◆ **The data**
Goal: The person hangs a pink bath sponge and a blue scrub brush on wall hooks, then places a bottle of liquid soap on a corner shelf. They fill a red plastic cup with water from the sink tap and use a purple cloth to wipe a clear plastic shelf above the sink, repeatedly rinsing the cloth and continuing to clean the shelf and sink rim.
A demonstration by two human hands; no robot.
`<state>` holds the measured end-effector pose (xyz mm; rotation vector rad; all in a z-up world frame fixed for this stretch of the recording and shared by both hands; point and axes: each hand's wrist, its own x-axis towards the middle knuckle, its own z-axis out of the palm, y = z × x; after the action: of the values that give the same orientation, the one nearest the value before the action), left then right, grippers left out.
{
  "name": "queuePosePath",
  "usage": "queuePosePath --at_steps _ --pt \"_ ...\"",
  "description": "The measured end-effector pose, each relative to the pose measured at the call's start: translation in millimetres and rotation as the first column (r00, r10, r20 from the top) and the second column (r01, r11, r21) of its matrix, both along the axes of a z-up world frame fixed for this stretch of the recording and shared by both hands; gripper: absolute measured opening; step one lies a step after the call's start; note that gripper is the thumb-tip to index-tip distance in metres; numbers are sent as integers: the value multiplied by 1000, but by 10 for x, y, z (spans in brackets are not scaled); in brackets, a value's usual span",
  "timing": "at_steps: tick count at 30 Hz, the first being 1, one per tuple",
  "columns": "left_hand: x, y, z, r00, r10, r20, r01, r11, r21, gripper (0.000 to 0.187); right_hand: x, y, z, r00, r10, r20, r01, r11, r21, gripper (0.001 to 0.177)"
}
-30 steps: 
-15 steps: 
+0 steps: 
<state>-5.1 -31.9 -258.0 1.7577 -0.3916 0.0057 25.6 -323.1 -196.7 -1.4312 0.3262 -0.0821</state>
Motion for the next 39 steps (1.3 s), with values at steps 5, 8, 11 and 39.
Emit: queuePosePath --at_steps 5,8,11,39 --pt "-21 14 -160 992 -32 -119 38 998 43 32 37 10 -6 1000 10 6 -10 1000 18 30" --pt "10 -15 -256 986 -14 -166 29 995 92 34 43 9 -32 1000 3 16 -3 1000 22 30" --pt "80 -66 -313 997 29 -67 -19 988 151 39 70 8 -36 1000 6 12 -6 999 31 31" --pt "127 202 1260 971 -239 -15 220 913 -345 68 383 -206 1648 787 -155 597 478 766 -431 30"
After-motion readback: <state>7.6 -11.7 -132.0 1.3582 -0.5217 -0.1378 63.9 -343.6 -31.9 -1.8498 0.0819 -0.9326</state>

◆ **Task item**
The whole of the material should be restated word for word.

◆ **Solved problem**
Goal: The person hangs a pink bath sponge and a blue scrub brush on wall hooks, then places a bottle of liquid soap on a corner shelf. They fill a red plastic cup with water from the sink tap and use a purple cloth to wipe a clear plastic shelf above the sink, repeatedly rinsing the cloth and continuing to clean the shelf and sink rim.
A demonstration by two human hands; no robot.
`<state>` holds the measured end-effector pose (xyz mm; rotation vector rad; all in a z-up world frame fixed for this stretch of the recording and shared by both hands; point and axes: each hand's wrist, its own x-axis towards the middle knuckle, its own z-axis out of the palm, y = z × x; after the action: of the values that give the same orientation, the one nearest the value before the action), left then right, grippers left out.
{
  "name": "queuePosePath",
  "usage": "queuePosePath --at_steps _ --pt \"_ ...\"",
  "description": "The measured end-effector pose, each relative to the pose measured at the call's start: translation in millimetres and rotation as the first column (r00, r10, r20 from the top) and the second column (r01, r11, r21) of its matrix, both along the axes of a z-up world frame fixed for this stretch of the recording and shared by both hands; gripper: absolute measured opening; step one lies a step after the call's start; note that gripper is the thumb-tip to index-tip distance in metres; numbers are sent as integers: the value multiplied by 1000, but by 10 for x, y, z (spans in brackets are not scaled); in brackets, a value's usual span",
  "timing": "at_steps: tick count at 30 Hz, the first being 1, one per tuple",
  "columns": "left_hand: x, y, z, r00, r10, r20, r01, r11, r21, gripper (0.000 to 0.187); right_hand: x, y, z, r00, r10, r20, r01, r11, r21, gripper (0.001 to 0.177)"
}
-30 steps: 
-15 steps: 
+0 steps: 
<state>-5.1 -31.9 -258.0 1.7577 -0.3916 0.0057 25.6 -323.1 -196.7 -1.4312 0.3262 -0.0821</state>
Motion for the next 39 steps (1.3 s), with values at steps 5, 8, 11 and 39.
Emit: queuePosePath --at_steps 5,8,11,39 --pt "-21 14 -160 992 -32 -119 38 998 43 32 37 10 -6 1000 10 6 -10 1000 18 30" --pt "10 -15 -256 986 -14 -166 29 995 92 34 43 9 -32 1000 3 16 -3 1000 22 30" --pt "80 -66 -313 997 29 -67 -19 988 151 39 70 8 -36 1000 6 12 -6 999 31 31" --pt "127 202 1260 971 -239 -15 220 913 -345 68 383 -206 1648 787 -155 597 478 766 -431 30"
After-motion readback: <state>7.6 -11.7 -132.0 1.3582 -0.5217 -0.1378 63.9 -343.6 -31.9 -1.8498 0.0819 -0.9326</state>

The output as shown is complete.